### Instructions for the task
Identify each line below that contains the word "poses", and copy it out.

──────── Data segment ────────

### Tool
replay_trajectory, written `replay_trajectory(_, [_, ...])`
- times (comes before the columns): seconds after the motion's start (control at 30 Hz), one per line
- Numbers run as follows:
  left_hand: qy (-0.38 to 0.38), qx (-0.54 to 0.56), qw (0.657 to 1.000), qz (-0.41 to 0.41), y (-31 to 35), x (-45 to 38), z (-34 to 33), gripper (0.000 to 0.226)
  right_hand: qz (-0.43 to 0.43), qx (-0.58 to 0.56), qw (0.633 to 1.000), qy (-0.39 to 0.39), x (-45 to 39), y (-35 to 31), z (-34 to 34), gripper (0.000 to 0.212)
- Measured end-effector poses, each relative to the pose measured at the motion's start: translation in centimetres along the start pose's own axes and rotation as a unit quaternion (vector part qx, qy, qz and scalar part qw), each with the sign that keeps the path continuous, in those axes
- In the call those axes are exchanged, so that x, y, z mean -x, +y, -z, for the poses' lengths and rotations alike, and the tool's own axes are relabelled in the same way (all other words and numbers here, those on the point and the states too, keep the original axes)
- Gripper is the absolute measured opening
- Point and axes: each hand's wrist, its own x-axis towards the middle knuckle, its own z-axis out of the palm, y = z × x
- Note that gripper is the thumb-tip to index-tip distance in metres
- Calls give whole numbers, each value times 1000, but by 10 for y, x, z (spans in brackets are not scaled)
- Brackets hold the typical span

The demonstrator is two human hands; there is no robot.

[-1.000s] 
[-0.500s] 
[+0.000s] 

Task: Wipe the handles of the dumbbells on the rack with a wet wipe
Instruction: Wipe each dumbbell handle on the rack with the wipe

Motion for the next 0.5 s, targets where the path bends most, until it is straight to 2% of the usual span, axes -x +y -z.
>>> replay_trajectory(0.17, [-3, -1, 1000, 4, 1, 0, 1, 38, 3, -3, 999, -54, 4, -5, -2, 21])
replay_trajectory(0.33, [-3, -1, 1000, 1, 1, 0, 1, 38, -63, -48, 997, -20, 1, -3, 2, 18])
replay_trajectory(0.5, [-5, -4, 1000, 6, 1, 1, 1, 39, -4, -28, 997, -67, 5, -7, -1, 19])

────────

### Response
- Measured end-effector poses, each relative to the pose measured at the motion's start: translation in centimetres along the start pose's own axes and rotation as a unit quaternion (vector part qx, qy, qz and scalar part qw), each with the sign that keeps the path continuous, in those axes
- In the call those axes are exchanged, so that x, y, z mean -x, +y, -z, for the poses' lengths and rotations alike, and the tool's own axes are relabelled in the same way (all other words and numbers here, those on the point and the states too, keep the original axes)

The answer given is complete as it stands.